A stuffed dummy with a head depicting the Omicron COVID-19 variant along other dummies outside a store as part of the traditional “Burn of the old year” in which the dummies are hung and burn to welcome the new year, in Managua, Nicaragua, December 31, 2021. (Maynor Valenzuela/Reuters)

The U.K., which was a couple of weeks ahead of us on the Omicron outbreak, is seeing a sharp decrease in cases, which peaked at 219,000 on January 4 and have already fallen to 130,000.

Closer to home, Massachusetts and New York (two of the hardest-hit states) have seen slight declines in their 14-day moving average this week. Last Monday was a record-high day in the U.S. for infections with 1.43 million, but Mondays are outliers because data from the weekend tend to get lumped together and delivered on Monday. (And next Monday is a holiday, so we may get a big bump on Tuesday.) The January 12 daily report came in at 852,000, so at least infections are no longer rocketing upwards.

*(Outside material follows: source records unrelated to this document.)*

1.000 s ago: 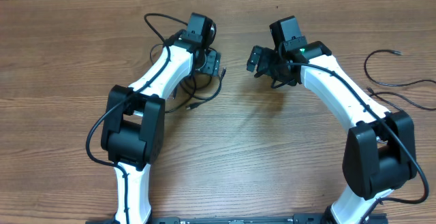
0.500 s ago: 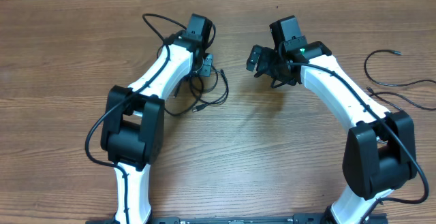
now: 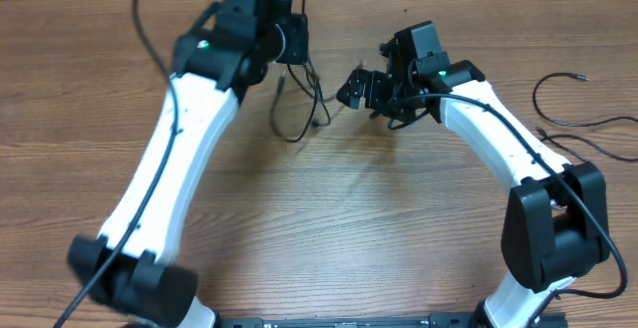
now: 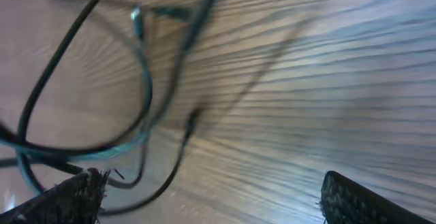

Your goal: Untangle cables

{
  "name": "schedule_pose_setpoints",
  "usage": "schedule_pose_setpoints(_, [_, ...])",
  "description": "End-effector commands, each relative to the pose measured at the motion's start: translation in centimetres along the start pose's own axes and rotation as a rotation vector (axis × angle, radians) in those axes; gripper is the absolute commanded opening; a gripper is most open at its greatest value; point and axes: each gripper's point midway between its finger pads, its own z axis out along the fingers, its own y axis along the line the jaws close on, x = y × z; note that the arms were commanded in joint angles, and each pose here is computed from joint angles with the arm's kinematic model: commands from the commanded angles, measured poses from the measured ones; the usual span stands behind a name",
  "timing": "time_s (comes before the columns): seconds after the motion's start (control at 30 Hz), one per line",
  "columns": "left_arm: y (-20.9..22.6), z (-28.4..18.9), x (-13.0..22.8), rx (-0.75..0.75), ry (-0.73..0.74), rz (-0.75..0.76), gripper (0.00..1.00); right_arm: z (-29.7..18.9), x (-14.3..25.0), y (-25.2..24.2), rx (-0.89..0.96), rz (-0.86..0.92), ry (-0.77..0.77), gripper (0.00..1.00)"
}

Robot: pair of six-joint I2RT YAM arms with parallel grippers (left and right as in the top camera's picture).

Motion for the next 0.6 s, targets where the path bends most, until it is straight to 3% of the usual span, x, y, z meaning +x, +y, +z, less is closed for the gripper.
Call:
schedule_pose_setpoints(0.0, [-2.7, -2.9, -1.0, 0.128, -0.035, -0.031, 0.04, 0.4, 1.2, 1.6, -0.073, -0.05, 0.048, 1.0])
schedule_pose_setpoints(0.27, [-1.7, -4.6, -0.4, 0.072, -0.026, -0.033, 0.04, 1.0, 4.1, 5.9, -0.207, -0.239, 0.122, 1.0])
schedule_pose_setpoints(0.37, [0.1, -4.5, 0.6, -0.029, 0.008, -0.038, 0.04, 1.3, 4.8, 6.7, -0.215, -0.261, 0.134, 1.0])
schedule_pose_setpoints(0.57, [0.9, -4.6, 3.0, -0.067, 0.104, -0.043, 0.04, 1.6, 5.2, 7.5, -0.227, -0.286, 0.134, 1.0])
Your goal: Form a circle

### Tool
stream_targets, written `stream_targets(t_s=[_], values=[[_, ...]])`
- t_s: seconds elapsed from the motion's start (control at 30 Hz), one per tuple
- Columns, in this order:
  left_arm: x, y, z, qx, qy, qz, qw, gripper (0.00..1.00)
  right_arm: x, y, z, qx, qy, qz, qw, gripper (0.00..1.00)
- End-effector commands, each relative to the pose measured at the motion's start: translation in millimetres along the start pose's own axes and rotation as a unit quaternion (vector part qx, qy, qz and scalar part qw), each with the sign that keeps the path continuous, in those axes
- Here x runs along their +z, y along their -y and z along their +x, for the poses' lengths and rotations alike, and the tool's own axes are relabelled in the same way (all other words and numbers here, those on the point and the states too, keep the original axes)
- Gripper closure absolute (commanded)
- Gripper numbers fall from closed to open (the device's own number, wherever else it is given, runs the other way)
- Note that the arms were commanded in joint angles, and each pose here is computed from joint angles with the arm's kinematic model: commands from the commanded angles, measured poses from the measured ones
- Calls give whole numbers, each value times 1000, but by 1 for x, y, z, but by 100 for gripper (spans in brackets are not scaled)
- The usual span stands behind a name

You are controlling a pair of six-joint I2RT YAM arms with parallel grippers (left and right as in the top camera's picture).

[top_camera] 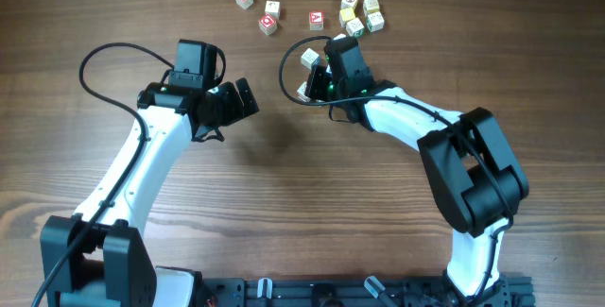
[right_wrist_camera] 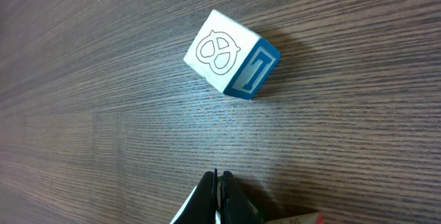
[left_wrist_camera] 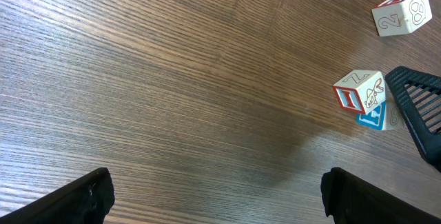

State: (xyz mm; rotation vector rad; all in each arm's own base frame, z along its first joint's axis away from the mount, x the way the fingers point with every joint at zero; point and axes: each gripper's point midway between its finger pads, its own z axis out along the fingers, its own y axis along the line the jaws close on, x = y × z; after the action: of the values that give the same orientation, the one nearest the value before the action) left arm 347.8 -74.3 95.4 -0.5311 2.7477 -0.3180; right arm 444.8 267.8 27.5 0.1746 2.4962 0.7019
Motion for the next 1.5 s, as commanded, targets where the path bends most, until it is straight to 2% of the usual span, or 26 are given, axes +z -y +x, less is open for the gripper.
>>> stream_targets(t_s=[0.0, 1.47], values=[[0, -4, -2, 7, 3, -5, 1000, 0, 6, -2, 3, -5, -9, -5, 1000, 95], [0, -4, -2, 7, 3, -5, 1000, 0, 6, -2, 8, -4, -21, -5, 1000, 96]])
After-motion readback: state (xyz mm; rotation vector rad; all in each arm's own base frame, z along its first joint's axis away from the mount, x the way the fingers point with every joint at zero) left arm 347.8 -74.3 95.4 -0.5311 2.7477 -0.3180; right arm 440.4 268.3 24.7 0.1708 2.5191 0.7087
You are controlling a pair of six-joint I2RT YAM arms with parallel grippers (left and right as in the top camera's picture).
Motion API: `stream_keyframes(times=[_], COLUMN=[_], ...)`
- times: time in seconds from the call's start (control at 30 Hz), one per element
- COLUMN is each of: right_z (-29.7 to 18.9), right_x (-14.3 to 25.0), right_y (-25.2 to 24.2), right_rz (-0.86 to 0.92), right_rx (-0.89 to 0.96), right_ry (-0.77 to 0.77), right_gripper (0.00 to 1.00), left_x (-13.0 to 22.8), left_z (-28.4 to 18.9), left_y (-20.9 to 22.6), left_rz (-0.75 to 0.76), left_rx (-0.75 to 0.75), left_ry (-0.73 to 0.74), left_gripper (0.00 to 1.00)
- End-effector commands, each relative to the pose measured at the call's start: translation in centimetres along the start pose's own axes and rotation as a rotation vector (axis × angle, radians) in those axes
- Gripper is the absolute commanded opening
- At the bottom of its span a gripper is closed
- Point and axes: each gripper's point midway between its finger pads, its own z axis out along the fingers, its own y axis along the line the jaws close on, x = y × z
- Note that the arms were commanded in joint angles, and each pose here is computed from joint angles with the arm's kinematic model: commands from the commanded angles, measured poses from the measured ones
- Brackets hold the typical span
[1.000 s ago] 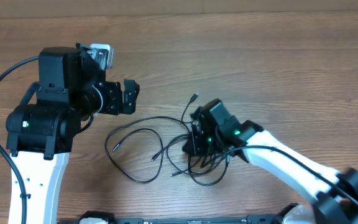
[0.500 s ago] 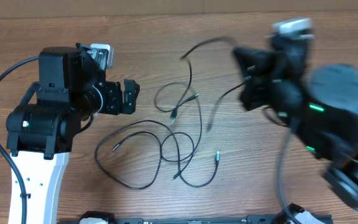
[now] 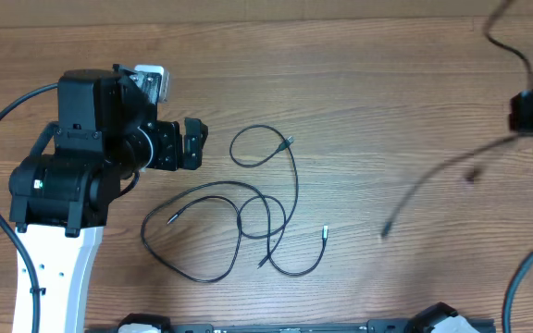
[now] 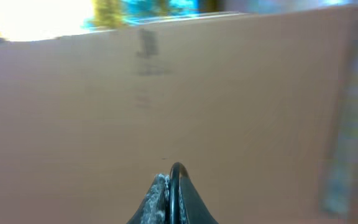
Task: Untangle cables
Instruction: 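Pull the grasped cable far to the right with the right gripper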
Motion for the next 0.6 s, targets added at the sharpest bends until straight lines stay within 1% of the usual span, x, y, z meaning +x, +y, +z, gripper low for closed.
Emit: stream_keyframes(times=[0.0,0.1,0.17,0.3,0.43,0.5,0.57], right_z=[1.4,2.7,3.9,5.5,5.9,5.3,4.4], right_x=[1.3,2.9,4.6,7.4,11.6,14.0,16.7], right_y=[-5.3,-8.4,-11.4,-17.1,-23.7,-26.9,-30.0], right_rz=[-0.082,-0.142,-0.172,-0.145,-0.049,0.040,0.164], right_rx=[0.332,0.496,0.621,0.803,0.951,1.030,1.096], right_ry=[0.042,0.109,0.176,0.276,0.417,0.479,0.544], right_gripper=[0.04,0.04,0.04,0.04,0.04,0.04,0.04], left_x=[-0.3,-0.3,-0.2,-0.3,-0.2,-0.2,-0.3], left_z=[-0.1,-0.1,-0.1,-0.1,-0.1,-0.1,-0.1], left_y=[0.0,0.0,0.0,0.0,0.0,0.0,0.0], left_rz=[-0.003,-0.003,-0.004,-0.003,-0.004,-0.004,-0.003], left_rx=[-0.003,-0.003,-0.003,-0.003,-0.003,-0.003,-0.003], left_ry=[-0.006,-0.006,-0.006,-0.006,-0.006,-0.006,-0.006], left_gripper=[1.00,1.00,1.00,0.99,1.00,1.00,0.99])
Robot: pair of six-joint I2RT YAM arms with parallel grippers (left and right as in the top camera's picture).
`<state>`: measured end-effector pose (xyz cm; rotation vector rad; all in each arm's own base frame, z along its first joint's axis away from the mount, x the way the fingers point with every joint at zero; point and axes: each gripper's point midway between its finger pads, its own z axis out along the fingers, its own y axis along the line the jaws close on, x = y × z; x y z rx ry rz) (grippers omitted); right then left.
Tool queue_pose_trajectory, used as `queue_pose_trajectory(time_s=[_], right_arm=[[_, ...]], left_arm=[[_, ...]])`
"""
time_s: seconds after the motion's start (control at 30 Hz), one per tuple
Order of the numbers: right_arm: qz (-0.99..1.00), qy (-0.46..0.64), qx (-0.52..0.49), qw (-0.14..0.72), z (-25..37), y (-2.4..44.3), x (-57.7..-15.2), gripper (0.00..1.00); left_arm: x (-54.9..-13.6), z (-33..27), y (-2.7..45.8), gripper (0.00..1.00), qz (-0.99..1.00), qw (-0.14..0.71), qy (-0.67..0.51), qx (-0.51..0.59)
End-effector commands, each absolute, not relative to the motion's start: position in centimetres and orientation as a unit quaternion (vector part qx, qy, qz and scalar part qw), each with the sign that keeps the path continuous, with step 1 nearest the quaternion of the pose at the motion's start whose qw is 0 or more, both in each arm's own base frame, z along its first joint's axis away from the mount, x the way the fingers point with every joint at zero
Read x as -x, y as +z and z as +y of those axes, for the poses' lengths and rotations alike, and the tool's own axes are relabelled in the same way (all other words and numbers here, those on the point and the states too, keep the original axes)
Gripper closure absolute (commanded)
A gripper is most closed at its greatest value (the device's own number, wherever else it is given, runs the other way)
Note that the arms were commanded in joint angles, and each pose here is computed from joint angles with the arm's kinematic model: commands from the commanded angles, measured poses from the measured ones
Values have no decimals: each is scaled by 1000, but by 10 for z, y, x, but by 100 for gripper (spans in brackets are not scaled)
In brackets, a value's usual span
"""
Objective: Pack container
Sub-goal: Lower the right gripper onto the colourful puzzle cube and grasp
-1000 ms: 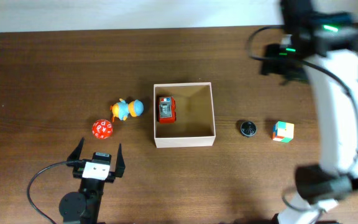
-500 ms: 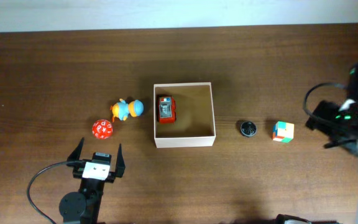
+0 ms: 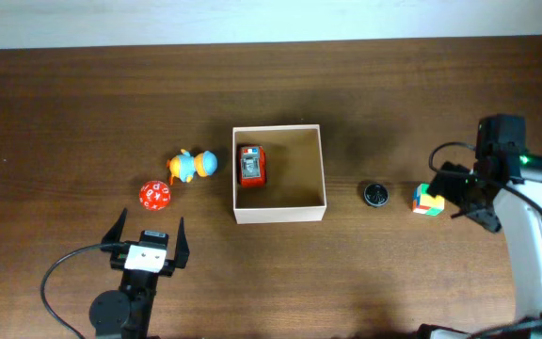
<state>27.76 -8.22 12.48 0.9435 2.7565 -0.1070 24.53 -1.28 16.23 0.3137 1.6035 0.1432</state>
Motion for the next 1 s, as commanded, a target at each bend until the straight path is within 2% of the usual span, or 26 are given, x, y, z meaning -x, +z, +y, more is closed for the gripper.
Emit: queue_pose_trajectory(time_s=[0.0,0.33,0.6,0.97], right_arm=[[947,-31,-300,112,-84,110,-292,7],[979,8,-175,101,-74,65,-328,8],[985,18,-144,97,-72,49,-337,13],[988,35,-124,80,-63,17,-326,19]], left_arm=[[-245,-13,160,1,714,681,68,-144],[-245,-13,160,1,714,681,68,-144],[-245,-13,160,1,714,681,68,-144],[-245,-13,160,1,714,681,68,-144]])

From what we’ve seen in South Africa, where Omicron first broke out, infections could start to plummet soon. South Africa’s peak was December 15 and infections are down two-thirds since then. Infections are about where they were in early September in South Africa, so the emergency period appears to be over, at least for this wave.

Of course, hospitalizations and deaths lag infections, so in the U.S. we can expect to see very high rates of these for the next two or three weeks, at least. We’ll probably hit 1 million Covid deaths before Memorial Day.